INFORMATION PROVIDED Start Marker

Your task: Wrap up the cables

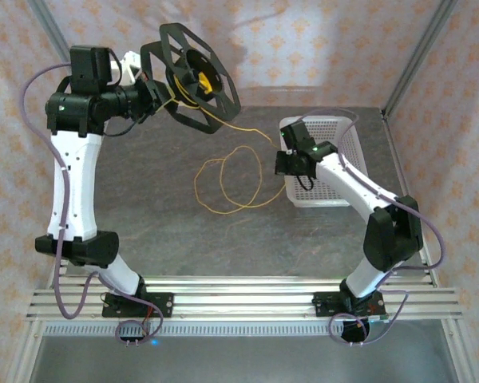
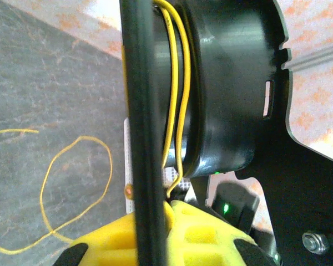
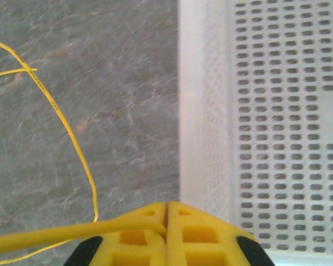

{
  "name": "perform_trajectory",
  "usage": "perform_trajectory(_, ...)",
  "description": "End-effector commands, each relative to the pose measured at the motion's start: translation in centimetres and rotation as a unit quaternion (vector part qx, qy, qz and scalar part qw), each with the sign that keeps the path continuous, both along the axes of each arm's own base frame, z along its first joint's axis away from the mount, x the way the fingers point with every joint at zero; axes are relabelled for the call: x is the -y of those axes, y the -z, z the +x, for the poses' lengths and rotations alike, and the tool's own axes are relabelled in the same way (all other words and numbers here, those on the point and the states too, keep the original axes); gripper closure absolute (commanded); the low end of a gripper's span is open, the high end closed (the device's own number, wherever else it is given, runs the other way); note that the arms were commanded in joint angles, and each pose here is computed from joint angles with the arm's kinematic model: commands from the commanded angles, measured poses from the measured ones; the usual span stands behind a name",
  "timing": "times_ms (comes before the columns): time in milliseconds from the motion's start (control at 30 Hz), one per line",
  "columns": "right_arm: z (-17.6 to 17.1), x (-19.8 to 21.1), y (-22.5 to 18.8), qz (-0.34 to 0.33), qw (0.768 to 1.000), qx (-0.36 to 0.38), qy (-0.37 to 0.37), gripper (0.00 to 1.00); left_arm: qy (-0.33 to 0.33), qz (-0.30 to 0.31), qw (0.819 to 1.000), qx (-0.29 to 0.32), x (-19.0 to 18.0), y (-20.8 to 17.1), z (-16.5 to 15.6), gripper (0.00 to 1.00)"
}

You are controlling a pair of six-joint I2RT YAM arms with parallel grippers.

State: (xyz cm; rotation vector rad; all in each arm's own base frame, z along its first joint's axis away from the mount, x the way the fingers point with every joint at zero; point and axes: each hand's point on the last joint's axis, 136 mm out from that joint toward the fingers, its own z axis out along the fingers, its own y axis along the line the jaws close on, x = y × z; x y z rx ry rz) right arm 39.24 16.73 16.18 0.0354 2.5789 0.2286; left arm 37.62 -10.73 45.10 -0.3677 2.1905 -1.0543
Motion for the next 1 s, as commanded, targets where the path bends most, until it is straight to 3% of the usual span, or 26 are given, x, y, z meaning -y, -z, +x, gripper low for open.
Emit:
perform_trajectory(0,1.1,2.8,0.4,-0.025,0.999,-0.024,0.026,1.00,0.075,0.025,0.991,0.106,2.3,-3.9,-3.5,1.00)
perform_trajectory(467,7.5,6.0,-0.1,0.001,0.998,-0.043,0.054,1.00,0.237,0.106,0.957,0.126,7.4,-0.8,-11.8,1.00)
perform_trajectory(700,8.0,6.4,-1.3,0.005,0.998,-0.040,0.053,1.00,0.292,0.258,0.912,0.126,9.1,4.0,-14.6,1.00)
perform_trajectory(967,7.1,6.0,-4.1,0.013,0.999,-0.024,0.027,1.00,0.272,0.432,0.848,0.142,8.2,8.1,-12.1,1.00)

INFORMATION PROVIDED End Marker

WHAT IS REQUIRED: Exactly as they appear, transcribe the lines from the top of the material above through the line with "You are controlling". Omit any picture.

TASK ANSWER:
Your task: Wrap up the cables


{
  "name": "perform_trajectory",
  "usage": "perform_trajectory(_, ...)",
  "description": "End-effector commands, each relative to the pose measured at the motion's start: translation in centimetres and rotation as a unit quaternion (vector part qx, qy, qz and scalar part qw), each with the sign that keeps the path continuous, both along the axes of each arm's own base frame, z along its first joint's axis away from the mount, x the way the fingers point with every joint at zero; axes are relabelled for the call: x is the -y of those axes, y the -z, z the +x, for the poses' lengths and rotations alike, and the tool's own axes are relabelled in the same way (all other words and numbers here, those on the point and the states too, keep the original axes); gripper closure absolute (commanded); the low end of a gripper's span is open, the high end closed (the device's own number, wherever else it is given, runs the other way); note that the arms were commanded in joint angles, and each pose here is computed from joint angles with the arm's kinematic model: commands from the commanded angles, measured poses from the measured ones; the usual span stands behind a name",
  "timing": "times_ms (comes before the columns): time in milliseconds from the motion's start (control at 30 Hz), one per line",
  "columns": "right_arm: z (-17.6 to 17.1), x (-19.8 to 21.1), y (-22.5 to 18.8), qz (-0.34 to 0.33), qw (0.768 to 1.000), qx (-0.36 to 0.38), qy (-0.37 to 0.37), gripper (0.00 to 1.00); left_arm: qy (-0.33 to 0.33), qz (-0.30 to 0.31), qw (0.819 to 1.000), qx (-0.29 to 0.32), x (-19.0 to 18.0), y (-20.8 to 17.1), z (-16.5 to 15.6), gripper (0.00 to 1.00)"
}

You are controlling a pair of six-joint I2RT YAM arms with parallel grippers.

Nothing further is needed for this answer.